A tight squeeze

Labs and Lytes 009

Author: Anonymous
Reviewer: Chris Nickson

A 40 year-old man fell from a multi-story building. He sustained multiple traumatic injuries including a severe head injury. After 10 days in ICU he became increasingly tachypneic with a respiratory alkalosis, then was noted to have rhythmic right arm and facial jerking and developed a fixed, dilated right pupil. He was given treatment to lower his intra-cranial pressure, including hypertonic saline and a thiopentone infusion.

An urgent non-contrast CT head was performed; two axial slices are shown below:

Image from Radiopaedia.org: http://goo.gl/PJYccG

Image from Radiopaedia.org: http://goo.gl/PJYccG

Image from Radiopaedia.org: http://goo.gl/PJYccG

Image from Radiopaedia.org: http://goo.gl/PJYccG

Q1. What are the CT head findings?

  • Diffuse cerebral oedema, with loss of grey-white matter differentiation
  • Complete effacement of sulcal spaces, and partial effacement of the ventricles
  • Relative hyperdensity of the basal cisterns and sulci, HU 35-40, in keeping with pseudo subarachnoid haemorrhage
  • Uncal herniation effacing the basal cisterns

Q2. What is pseudo-subarachnoid haemorrhage?

This is a CT head finding seen in patients with severe cerebral oedema characterised by relative hyperdensity of the basal cisterns and sulci

Theoretically due to:

  • Displacement of low attenuated CSF by increased pressure
  • Distension of the superficial vasculature
  • Oedema of the adjacent cortex

Following the CT head the patient was reassessed and his progress was discussed with his family. A procedure was then performed.

During the procedure the patient’s monitor showed the following:

monitor 1

Click to enlarge

Q3. What procedure is being performed?

An apnoea test as part of clinical brain death testing, as indicated by the continuous ETCO2 reading of zero

Brain death testing involves demonstration of:

  • absence of responsiveness
  • absence of brainstem reflexes
  • apnoea

There is also an incidental finding of elevated CVP with a flat trace, which may be artifactual.

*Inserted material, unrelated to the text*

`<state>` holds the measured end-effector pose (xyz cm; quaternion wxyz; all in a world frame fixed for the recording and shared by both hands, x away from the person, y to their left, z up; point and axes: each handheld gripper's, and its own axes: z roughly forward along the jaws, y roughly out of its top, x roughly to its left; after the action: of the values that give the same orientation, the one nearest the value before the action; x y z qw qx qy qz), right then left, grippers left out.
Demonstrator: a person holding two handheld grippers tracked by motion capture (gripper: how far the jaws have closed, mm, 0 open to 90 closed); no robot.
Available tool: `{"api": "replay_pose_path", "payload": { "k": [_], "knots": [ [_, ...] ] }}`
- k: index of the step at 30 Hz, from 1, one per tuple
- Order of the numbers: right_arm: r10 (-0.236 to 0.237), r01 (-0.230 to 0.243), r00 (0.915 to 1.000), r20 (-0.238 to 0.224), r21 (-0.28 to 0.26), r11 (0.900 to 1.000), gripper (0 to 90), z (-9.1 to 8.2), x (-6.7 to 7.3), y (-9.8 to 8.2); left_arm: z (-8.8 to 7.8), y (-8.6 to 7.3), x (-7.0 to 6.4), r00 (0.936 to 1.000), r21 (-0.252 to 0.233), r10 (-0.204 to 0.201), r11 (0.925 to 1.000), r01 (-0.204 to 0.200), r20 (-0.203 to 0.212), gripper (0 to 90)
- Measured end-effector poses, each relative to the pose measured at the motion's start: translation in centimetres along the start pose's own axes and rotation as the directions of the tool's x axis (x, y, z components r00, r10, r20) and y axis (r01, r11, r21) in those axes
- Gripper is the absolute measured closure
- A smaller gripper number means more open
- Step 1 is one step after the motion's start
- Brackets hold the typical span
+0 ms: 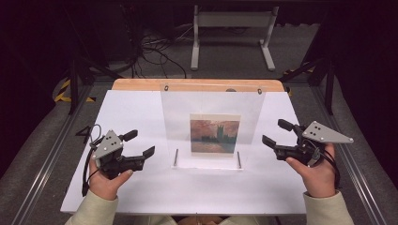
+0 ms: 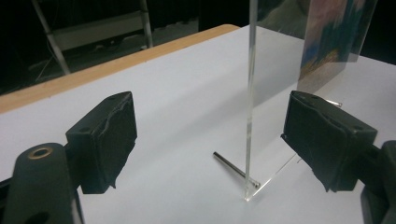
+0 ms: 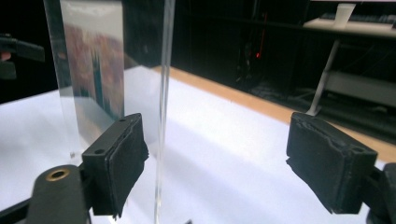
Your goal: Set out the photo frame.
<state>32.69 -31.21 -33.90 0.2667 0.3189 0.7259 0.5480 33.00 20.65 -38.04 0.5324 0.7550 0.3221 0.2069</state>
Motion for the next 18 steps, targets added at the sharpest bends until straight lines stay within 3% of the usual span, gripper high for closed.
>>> {"api": "replay_pose_path", "payload": {
  "k": [5,8,12,18],
  "knots": [
    [0.014,-0.015,0.9999,0.009,0.042,0.999,17.5,0.0,-0.6,-1.2,0.1,-1.6,1.0,0.9999,0.044,-0.013,0.9990,0.013,-0.001,15.2],
    [0.018,-0.020,0.9994,0.030,0.069,0.997,15.7,-0.1,-1.1,-2.4,-0.1,-2.6,1.6,0.9996,0.055,-0.015,0.9984,0.017,-0.024,16.4],
    [0.044,-0.048,0.9981,0.042,0.098,0.994,14.8,0.1,-1.9,-4.3,-0.4,-3.9,2.6,0.9993,0.074,-0.031,0.9968,0.032,-0.021,16.4],
    [0.074,-0.080,0.9960,0.050,0.112,0.991,14.5,0.2,-2.6,-6.7,-0.3,-5.5,3.5,0.9993,0.101,-0.030,0.9944,0.032,-0.022,16.2]
  ]
}}
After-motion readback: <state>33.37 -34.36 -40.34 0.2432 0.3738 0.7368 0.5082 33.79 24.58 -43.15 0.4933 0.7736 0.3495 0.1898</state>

Q4. What are the preconditions for this procedure?


  • cause for coma consistent with brain death
  • at least 4 hours of observation during which other preconditions must be met (GCS 3, pupil non-reactive, no cough, apnoea)
  • neuro-imaging consistent with acute brain pathology that could cause brain death
  • normothermia (T>35C)
  • normotension (SBP>90 or MAP>60mmHg in an adult)
  • no sedation or analgesia (dependent on types of drugs used, renal and hepatic function; use antagonists if concerned)
  • absence of severe electrolyte, metabolic and endocrine disturbances (glucose, Na+, PO43-, Mg2+, renal and hepatic function)
  • no paralysis (use NMJ monitor or electromyography if concerned)
  • ability to assess brain stem reflexes (at least one eye and ear)
  • ability to perform apnoea test (doesn’t have severe hypoxic respiratory failure or have a high cervical spine injury)

Q5. How is the procedure performed?

Apnoea testing procedure

  • Hyper-oxygenate for a period of 10min with 100% FiO2
  • Ventilator is weaned (PEEP to 5, eucapnoea)
  • Baseline ABG is taken
  • If pt stable and SaO2>95% then patient can be  disconnected from ventilator
  • Oxygen is administered via a tracheal cannula (2L/min) or via CPAP (10cm H2O)
  • Visual observation: 8-10min duration
  • Repeat ABG prior to reconnection to the ventilator (expect rise of ~3 mmHg/min in PCO2 unless high O2 flow)

The test is deemed positive (consistent with brain death) if:

No respiratory response to:

  • PaCO2 > 60mmHg (or an increase of 20mmHg)
  • final arterial pH <7.3


All case-based scenarios on INTENSIVE are fictional. They may include realistic non-identifiable clinical data and are derived from learning points taken from clinical practice. Clinical details are not those of any particular person; they are created to add educational value to the scenarios.